>>
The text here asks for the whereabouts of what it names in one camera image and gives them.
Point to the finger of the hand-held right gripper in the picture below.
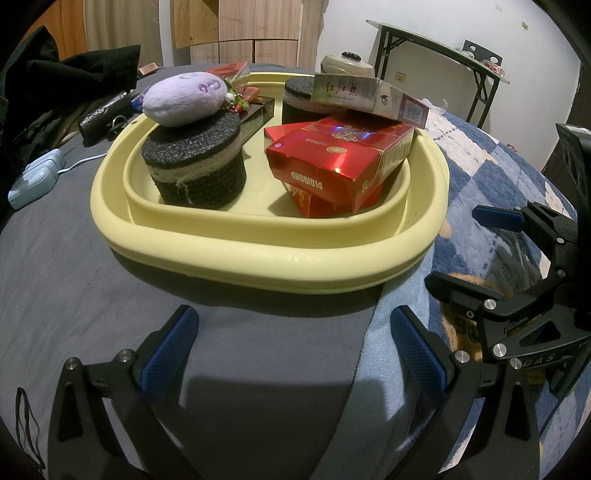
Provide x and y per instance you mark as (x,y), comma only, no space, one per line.
(501,218)
(461,288)

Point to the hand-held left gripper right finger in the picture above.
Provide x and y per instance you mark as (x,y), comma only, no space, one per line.
(420,355)

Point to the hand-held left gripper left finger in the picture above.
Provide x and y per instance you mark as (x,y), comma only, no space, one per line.
(168,355)

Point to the yellow plastic basin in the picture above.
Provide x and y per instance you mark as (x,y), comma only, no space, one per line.
(254,258)

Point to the glossy red carton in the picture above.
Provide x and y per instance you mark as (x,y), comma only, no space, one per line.
(318,208)
(323,152)

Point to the dark metallic red carton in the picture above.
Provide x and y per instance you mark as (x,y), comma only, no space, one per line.
(351,92)

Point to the black foam cylinder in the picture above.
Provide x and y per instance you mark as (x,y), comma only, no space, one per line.
(298,99)
(194,157)

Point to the round metal tin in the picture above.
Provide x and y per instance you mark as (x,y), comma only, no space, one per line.
(346,67)

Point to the small red dark-sided box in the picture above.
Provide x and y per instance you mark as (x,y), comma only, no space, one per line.
(258,117)

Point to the purple plush toy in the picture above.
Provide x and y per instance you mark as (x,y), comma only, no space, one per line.
(180,97)

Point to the red and white carton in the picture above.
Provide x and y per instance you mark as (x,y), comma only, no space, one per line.
(231,71)

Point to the blue checkered fleece blanket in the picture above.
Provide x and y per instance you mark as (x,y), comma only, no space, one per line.
(485,152)

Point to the white cloth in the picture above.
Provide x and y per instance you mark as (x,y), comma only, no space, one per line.
(436,105)

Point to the small red white packet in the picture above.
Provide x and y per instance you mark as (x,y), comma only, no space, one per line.
(495,67)

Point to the black folding table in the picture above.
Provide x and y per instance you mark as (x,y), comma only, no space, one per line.
(438,46)

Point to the light blue plastic case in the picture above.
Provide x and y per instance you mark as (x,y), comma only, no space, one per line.
(34,180)

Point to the dark shiny wrapper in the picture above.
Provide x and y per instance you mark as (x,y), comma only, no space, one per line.
(104,115)

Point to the small copper box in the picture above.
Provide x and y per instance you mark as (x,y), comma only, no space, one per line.
(148,69)

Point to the black jacket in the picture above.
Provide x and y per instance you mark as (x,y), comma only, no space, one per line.
(69,74)

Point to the wooden wardrobe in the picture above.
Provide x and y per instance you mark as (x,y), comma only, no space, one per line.
(258,27)

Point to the beige curtain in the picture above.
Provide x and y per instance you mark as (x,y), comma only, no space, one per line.
(120,27)

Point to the brown wooden panel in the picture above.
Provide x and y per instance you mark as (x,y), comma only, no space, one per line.
(64,27)
<<
What needs to be done: Examine the records above and give the number of lines in which the string "wooden" appears, with no other words.

Task answer: 2